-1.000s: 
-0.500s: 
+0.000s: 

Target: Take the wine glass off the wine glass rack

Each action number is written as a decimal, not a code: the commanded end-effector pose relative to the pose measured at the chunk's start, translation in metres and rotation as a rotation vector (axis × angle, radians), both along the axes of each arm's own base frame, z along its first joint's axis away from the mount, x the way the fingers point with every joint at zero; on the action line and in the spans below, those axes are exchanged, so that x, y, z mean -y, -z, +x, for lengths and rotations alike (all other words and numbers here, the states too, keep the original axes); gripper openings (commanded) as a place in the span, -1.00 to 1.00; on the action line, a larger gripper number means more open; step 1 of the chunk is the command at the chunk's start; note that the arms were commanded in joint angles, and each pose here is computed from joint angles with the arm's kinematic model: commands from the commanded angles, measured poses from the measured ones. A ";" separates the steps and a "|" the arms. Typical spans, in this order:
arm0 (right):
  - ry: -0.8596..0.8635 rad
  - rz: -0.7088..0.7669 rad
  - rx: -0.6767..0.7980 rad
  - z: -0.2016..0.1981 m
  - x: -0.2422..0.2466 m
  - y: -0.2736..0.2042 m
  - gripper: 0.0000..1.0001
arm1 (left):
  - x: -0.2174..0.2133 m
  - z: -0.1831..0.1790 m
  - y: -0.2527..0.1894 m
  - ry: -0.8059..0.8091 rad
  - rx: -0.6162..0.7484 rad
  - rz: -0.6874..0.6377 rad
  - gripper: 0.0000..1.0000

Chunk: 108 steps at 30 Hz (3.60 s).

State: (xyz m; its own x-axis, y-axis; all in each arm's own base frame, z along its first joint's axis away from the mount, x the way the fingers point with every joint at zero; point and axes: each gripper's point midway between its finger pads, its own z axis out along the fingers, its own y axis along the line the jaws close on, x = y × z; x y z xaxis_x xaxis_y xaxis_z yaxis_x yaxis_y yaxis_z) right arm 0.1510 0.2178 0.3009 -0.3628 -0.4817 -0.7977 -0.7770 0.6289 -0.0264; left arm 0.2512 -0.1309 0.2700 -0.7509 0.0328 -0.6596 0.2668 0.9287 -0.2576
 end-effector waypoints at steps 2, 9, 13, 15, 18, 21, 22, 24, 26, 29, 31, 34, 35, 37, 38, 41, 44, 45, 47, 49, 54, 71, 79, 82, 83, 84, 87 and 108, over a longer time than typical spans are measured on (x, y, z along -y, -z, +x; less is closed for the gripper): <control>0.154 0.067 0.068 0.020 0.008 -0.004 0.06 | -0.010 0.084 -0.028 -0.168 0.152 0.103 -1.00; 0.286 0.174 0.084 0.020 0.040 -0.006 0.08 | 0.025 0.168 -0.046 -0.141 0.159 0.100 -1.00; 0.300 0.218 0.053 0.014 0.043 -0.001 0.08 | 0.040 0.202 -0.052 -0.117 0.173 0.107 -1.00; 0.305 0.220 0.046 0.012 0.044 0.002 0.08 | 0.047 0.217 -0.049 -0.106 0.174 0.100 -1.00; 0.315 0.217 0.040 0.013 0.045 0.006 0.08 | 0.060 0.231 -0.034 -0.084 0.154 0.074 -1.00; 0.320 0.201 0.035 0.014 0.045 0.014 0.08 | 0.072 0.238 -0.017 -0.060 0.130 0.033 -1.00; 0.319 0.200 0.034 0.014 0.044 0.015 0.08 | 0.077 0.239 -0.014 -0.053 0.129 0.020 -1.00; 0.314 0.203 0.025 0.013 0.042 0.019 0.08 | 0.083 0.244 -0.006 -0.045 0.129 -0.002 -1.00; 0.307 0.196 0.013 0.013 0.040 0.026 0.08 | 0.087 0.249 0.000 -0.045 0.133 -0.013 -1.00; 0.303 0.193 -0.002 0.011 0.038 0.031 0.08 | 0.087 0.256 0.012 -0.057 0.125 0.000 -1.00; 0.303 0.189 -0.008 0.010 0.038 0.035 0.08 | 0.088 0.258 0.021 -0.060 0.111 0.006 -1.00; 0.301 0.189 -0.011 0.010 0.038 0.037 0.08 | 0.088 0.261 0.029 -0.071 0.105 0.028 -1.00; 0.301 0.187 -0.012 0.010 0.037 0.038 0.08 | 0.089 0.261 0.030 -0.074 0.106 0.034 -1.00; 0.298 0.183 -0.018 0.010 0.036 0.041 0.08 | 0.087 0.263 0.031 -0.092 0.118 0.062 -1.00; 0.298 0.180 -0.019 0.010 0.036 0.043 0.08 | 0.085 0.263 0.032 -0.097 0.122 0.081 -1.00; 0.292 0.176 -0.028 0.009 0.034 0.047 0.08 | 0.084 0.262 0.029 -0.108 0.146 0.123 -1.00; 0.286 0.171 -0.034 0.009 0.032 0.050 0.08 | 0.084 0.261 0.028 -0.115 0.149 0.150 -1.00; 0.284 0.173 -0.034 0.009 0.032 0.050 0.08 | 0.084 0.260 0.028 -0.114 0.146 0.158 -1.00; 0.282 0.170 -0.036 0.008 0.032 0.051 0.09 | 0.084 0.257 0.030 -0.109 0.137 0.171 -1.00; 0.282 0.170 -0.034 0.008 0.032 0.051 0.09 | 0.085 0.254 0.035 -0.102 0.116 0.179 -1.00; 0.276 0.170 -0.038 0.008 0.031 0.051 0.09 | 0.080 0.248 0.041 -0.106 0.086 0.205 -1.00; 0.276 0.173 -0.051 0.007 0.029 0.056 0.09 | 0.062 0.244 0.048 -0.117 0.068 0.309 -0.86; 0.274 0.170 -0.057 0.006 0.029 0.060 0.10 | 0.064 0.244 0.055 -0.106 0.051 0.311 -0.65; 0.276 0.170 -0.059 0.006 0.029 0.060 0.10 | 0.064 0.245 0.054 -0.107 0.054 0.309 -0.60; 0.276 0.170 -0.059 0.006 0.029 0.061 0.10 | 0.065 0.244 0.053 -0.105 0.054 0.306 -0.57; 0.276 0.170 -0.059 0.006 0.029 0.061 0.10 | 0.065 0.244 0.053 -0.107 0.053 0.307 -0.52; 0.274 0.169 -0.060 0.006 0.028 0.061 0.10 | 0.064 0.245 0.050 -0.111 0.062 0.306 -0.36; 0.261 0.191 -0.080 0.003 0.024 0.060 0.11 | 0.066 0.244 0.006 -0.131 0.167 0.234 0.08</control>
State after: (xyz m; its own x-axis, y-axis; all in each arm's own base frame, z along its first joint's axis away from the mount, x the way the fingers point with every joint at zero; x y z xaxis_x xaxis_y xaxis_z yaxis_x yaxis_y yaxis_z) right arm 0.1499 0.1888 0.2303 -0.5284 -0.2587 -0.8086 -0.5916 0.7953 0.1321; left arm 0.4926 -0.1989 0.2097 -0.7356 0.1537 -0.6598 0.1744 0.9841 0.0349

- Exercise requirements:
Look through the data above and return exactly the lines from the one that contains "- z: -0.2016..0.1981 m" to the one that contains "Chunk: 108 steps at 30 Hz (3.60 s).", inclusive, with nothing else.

- The answer:
  - z: -0.2016..0.1981 m
  - x: -0.2422..0.2466 m
  - y: -0.2736..0.2042 m
  - gripper: 0.0000..1.0001
arm1 (left):
  - x: -0.2174..0.2133 m
  - z: -0.1831..0.1790 m
  - y: -0.2527..0.1894 m
  - ry: -0.8059..0.8091 rad
  - rx: -0.6162..0.7484 rad
  - rz: -0.6874..0.6377 rad
  - gripper: 0.0000..1.0000

Chunk: 108 steps at 30 Hz (3.60 s).

The output requires no further additions.